El 'Premio Nobel Alternativo', Manfred Max-Neef, defiende que crecimiento y desarrollo "son términos diferentes"

Actualizado 22/01/2007 19:05:02 CET

MADRID, 22 Ene. (EUROPA PRESS) -

El 'Premio Nobel Alternativo' de 1983, el chileno Manfred Max-Neef, participó la semana pasada en el V Aniversario del Foro Diálogos para el Desarrollo que tuvo lugar en Madrid. Durante su intervención insistió en que la economía "ha de tener en cuenta las limitaciones del ecosistema" al tiempo que advirtió de que "el crecimiento no es lo mismo que el desarrollo".

Antes de empezar la conferencia 'Nuevas perspectivas del concepto de Desarrollo a Escala Humana', Max-Neef se confesó como "un economista profundamente decepcionado por el modo en que se enseña Economía y más aún de cómo se practica", ya que ésta "se ha convertido en cómplice de un mundo al que la mayoría de la gente no le gusta".

Por este motivo, el chileno considera que la economía debería seguir criterios como "servir a las personas y crear métodos e índices que se refieran a los individuos y no a los objetos" por lo que "ha de tener en cuenta las limitaciones del ecosistema". "El crecimiento no es lo mismo que el desarrollo y el desarrollo no precisa necesariamente de crecimiento", insistió.

El experto sostuvo que el mejor proceso de desarrollo "es el que mejora la calidad de vida de las personas". "Ahora bien, a pesar de que se suele pensar que las necesidades humanas son infinitas y cambian", en su opinión, son "pocas, clasificables e invariables" pues lo que varía "no son las necesidades, sino las formas de satisfacerlas".

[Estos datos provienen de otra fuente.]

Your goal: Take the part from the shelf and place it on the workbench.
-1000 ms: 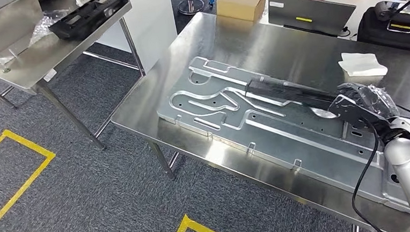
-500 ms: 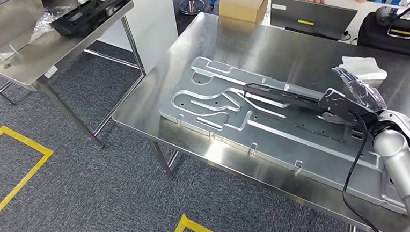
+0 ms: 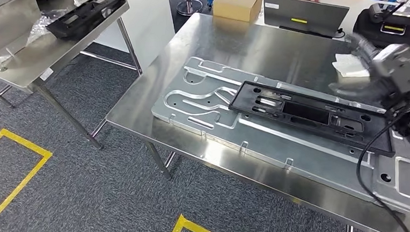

Para conocer mejor la necesidades y darles respuesta, el profesor ha creado una tesis sobre el desarrollo a escala humana, estableciendo nueve necesidades fundamentales --subsistencia, protección, afecto, entendimiento, participación, ocio, creación, identidad y libertad--, que se cruzan con cuatro categorías de satisfacción --ser, tener, hacer y estar--.

De este modo, se obtiene un 'mapa' con 36 campos en el que, estudiando las necesidades de los habitantes de 19 países diferentes, se descubrieron "pobrezas de afecto, de identidad o de entendimiento en los denominados países 'ricos', mientras que en los países considerados como 'pobres' se daba mucha riqueza de creación, de participación o de afecto".

Llegados a este punto, "en toda sociedad parece haber un periodo en el cual el crecimiento económico, convencionalmente entendido, genera un mejoramiento de la calidad de vida hasta un punto umbral, cruzado el cual el crecimiento económico genera un deterioro en la calidad de vida", subrayó el Nobel.

Durante su intervención, el economista también criticó que herramientas habituales como el índice del Producto Interior Bruto (PIB), no incluyen factores "como la amortización del patrimonio natural o el valor de las actividades no remuneradas". "Si ustedes lo piensan, es un indicador bastante absurdo. Da la impresión de que quienes diseñaron el indicador no sabían que hay cuatro operaciones aritméticas, porque en el PIB todo se suma", ironizó.